As much as I have given some of you guys a hard time about humming birds.

I have never killed one.
But I have back handed one bugging me Turkey hunting several years ago.

This is the 2nd year "mrs robin"has came back to this nest

This was her 1st hatch this year, about 2 weeks ago the young flew the coop
Their were 3 of em.

[Linked Image]

She is currently sitting on a new clutch of eggs .
At night when I take the 3 dogs out for their bedtime piss one at a time, it dont phase her at all.

Last year when she had established the nest.
She had one set of young .
Then another.
One evening my youngest daughter was home from college
Came running down stairs and said a big snake was on the ledge and on top of the nest.
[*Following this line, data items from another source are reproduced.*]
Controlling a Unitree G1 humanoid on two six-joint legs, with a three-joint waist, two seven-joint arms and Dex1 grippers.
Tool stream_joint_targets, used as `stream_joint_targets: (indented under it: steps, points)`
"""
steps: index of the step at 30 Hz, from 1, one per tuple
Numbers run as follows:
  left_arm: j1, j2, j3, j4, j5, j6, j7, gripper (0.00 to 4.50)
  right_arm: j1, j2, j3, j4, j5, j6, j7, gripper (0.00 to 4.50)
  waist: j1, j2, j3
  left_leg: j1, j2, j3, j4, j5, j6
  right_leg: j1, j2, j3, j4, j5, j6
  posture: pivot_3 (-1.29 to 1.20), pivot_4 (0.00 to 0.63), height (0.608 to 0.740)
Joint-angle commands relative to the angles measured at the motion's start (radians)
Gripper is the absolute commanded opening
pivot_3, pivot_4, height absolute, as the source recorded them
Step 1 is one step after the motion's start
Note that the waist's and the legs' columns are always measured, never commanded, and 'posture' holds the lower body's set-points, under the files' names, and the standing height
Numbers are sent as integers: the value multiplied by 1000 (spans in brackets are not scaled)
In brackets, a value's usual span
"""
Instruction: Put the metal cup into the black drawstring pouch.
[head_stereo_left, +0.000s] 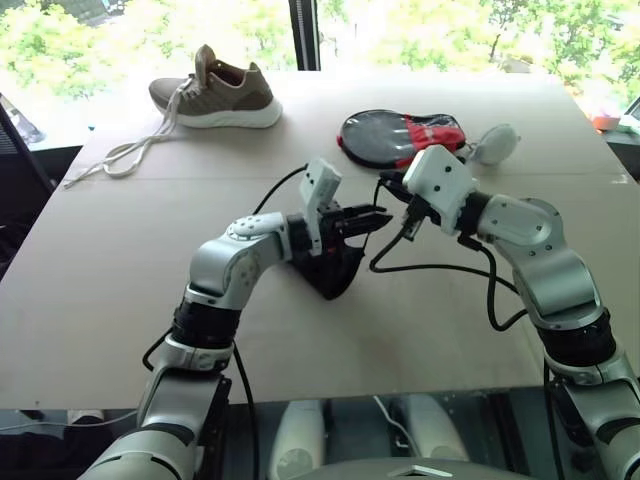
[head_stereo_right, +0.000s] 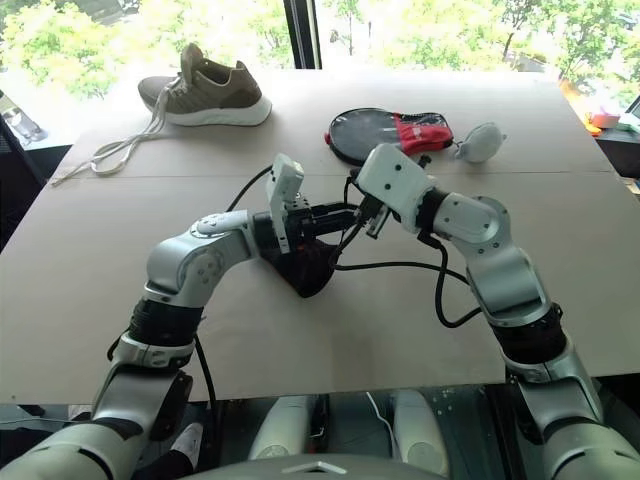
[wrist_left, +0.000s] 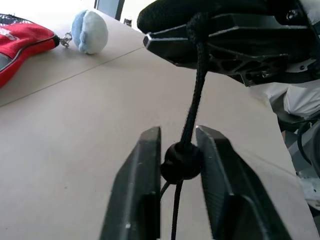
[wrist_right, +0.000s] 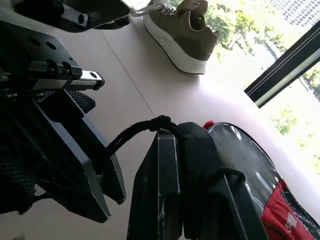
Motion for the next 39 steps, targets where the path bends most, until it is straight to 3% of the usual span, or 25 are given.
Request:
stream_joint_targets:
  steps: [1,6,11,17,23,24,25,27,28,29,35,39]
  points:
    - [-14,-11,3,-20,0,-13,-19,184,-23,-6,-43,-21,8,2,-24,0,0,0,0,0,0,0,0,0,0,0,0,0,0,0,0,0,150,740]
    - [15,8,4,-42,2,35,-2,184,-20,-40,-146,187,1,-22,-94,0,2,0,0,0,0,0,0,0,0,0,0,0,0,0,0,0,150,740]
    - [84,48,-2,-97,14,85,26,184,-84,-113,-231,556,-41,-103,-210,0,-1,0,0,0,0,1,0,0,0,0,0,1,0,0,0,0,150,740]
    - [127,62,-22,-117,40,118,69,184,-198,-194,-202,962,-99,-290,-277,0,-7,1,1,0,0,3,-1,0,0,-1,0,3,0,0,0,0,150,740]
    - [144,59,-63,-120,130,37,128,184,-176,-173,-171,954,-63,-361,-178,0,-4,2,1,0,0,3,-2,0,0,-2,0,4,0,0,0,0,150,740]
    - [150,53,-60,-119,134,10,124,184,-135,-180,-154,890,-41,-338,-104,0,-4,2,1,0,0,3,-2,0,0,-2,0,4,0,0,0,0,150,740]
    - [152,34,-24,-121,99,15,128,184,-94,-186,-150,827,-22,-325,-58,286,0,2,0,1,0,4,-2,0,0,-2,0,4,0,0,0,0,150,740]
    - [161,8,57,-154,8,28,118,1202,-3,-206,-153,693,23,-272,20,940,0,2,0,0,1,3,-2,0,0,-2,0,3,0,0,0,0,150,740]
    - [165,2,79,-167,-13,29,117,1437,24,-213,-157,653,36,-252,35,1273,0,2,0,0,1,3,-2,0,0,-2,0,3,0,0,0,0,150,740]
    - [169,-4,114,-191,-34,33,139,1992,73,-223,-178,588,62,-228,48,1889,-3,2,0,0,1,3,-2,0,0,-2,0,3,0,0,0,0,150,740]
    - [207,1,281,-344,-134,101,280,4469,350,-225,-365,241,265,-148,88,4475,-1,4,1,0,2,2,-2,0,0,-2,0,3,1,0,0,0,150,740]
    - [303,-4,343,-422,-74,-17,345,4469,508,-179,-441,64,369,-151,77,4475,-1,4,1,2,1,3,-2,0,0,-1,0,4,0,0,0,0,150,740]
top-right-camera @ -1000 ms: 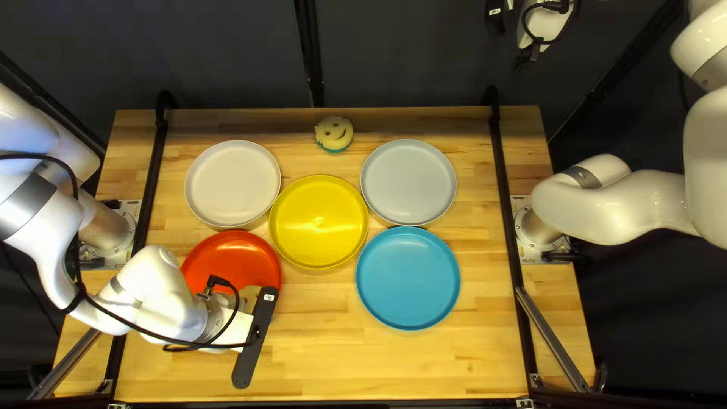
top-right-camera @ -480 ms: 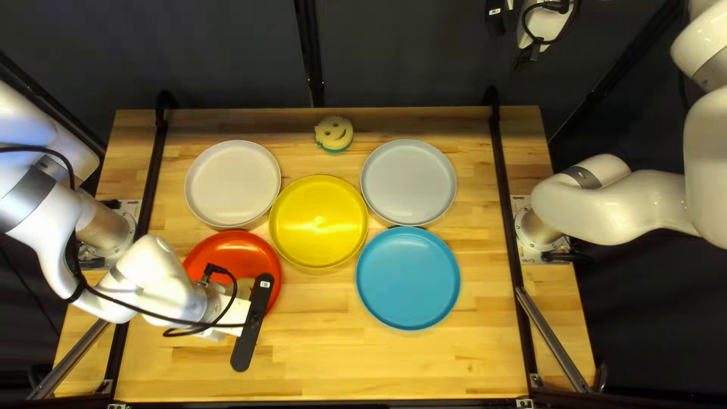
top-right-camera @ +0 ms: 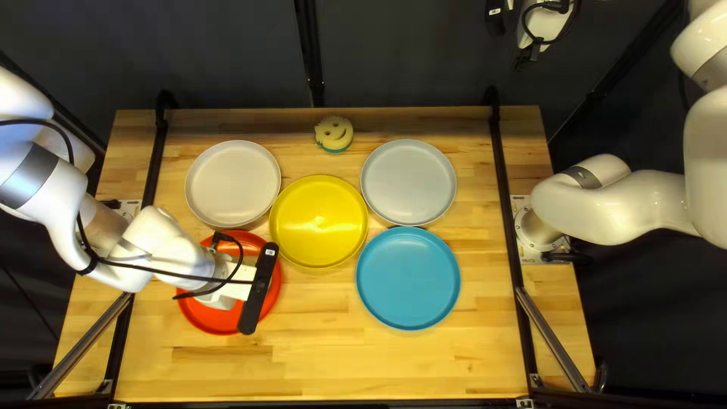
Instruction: Pick up sponge and scrub the plate
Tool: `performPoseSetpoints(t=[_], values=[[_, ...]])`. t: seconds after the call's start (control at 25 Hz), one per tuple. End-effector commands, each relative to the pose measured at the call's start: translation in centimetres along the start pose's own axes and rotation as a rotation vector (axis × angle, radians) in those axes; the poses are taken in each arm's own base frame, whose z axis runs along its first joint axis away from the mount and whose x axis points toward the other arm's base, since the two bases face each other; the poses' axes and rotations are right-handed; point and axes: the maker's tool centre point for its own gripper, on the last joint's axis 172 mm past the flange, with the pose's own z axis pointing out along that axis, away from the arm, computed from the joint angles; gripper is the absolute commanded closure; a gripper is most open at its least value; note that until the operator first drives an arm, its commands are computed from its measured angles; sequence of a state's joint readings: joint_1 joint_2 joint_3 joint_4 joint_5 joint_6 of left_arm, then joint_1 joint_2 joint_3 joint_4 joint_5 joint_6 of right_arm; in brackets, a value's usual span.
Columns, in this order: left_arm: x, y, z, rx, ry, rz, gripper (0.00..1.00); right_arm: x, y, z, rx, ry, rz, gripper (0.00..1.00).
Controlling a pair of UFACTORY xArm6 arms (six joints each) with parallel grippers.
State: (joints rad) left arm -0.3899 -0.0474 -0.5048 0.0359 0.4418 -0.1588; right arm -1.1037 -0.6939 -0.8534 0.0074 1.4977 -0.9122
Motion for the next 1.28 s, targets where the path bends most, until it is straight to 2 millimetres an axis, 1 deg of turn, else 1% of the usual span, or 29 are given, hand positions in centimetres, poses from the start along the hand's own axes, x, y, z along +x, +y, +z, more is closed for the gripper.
performPoseSetpoints(t=[0.04,0.16,0.32,0.56,0.64,1.28], values=[[0.1,1.3,0.3,-0.016,0.007,0.002,1.00,0.0,0.0,0.0,0.000,0.000,0.000,0.00],[0.2,2.5,0.2,-0.026,0.009,-0.001,1.00,0.0,0.0,0.0,0.000,0.000,0.000,0.00],[0.7,4.7,-0.1,-0.035,0.003,-0.004,1.00,0.0,0.0,0.0,0.000,0.000,0.000,0.00],[0.6,6.7,-0.5,-0.041,-0.007,-0.015,1.00,0.0,0.0,0.0,0.000,0.000,0.000,0.00],[0.8,6.8,-0.9,-0.039,-0.008,-0.027,1.00,0.0,0.0,0.0,0.000,0.000,0.000,0.00],[0.8,6.8,-0.9,-0.039,-0.008,-0.027,1.00,0.0,0.0,0.0,0.000,0.000,0.000,0.00]])
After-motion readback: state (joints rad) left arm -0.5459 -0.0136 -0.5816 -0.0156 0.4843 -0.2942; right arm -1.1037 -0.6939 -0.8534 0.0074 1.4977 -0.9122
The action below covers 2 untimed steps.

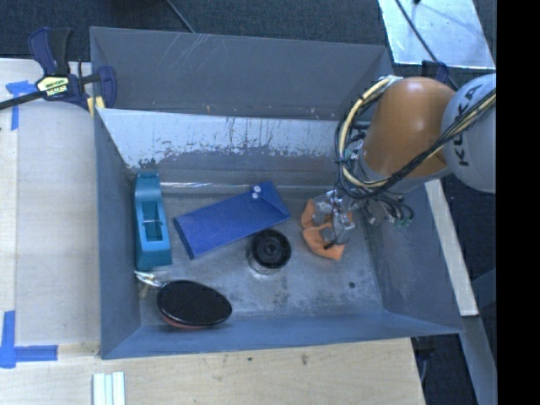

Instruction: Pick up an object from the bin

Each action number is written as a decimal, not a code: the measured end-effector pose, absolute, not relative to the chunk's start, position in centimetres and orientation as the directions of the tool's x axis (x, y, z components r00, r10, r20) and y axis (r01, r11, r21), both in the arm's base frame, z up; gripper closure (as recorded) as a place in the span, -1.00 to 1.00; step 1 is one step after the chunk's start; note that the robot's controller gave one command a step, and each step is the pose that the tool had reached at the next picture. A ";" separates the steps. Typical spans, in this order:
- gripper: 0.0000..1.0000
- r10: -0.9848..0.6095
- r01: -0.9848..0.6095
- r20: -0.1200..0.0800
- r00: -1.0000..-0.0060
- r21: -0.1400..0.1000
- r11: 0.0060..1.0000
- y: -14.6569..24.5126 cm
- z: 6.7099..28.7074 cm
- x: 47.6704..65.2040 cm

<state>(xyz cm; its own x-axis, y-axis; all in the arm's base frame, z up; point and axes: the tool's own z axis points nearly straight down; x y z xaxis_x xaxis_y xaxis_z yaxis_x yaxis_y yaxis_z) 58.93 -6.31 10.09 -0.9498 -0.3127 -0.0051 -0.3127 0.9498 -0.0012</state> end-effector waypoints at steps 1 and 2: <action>1.00 -0.312 -0.312 -0.005 -0.950 -0.001 0.950 -6.3 10.1 58.9; 1.00 -0.312 -0.312 -0.005 -0.950 -0.001 0.950 -6.3 10.1 58.9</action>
Offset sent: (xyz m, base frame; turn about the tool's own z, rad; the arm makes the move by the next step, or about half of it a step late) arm 0.0000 0.0000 0.0000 0.0000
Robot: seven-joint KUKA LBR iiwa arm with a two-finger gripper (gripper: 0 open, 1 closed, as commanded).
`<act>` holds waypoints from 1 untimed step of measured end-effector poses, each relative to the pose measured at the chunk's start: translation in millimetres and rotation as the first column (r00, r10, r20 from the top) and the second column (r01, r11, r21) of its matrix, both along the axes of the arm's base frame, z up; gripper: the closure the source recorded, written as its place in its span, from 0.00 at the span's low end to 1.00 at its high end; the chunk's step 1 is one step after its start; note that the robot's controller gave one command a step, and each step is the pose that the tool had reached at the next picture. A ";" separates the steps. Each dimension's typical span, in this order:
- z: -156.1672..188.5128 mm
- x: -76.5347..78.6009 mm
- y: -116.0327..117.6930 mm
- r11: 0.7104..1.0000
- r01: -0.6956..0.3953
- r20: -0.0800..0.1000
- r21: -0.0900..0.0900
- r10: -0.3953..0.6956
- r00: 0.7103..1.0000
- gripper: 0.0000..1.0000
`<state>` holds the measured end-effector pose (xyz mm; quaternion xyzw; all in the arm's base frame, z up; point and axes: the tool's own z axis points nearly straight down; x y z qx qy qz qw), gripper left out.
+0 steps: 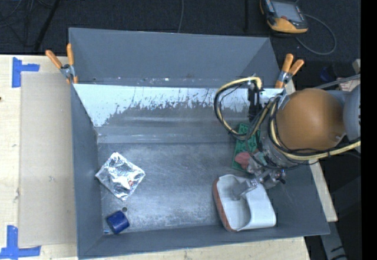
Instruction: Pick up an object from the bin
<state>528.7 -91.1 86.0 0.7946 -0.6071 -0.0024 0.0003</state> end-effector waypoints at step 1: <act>1.5 0.9 -0.8 1.000 0.007 0.003 0.001 -0.007 1.000 1.00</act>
Offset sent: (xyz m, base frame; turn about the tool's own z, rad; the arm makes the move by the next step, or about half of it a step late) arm 0.0000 0.0000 0.0000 0.0000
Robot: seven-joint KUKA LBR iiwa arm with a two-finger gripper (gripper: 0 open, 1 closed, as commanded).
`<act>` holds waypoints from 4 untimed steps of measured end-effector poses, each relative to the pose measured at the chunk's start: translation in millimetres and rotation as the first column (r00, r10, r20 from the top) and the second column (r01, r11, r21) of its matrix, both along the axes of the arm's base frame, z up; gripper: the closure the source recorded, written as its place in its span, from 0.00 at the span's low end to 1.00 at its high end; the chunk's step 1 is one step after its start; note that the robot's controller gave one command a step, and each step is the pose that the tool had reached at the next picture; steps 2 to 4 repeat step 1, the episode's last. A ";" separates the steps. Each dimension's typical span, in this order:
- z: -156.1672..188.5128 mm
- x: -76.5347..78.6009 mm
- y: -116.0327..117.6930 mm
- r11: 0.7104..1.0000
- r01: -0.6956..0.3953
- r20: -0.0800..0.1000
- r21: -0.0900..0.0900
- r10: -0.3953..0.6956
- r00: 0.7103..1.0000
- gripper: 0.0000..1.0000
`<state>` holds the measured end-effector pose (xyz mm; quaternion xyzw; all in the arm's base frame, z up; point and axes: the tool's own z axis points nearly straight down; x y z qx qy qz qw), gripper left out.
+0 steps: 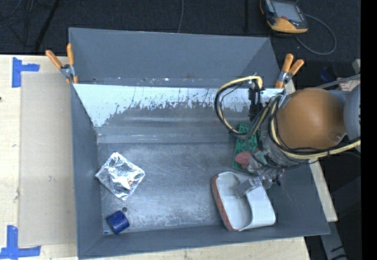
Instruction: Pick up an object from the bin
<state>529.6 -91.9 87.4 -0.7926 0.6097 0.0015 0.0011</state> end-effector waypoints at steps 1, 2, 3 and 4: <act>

And scared the hell outta her when she came home.

Mutha fugging 6ft long black racer full of baby birds.

Got my machete.
Flicked that prick off the ledge with it.
Fugging thing couldn't move very fast on the lawn with a belly full of baby robins
I lopped that fuggers head off 1st chop.
Threw the SOB head and body in the woods across my fence.

Coksucker ate 4 baby robins.
But the amazing thing was it went almost 8ft up a brick wall
to get at that nest.

I hate snakes.........

I only kill Turkey and doves.....

Not dumb humming birds....[/q
You need one of these in the neighborhood...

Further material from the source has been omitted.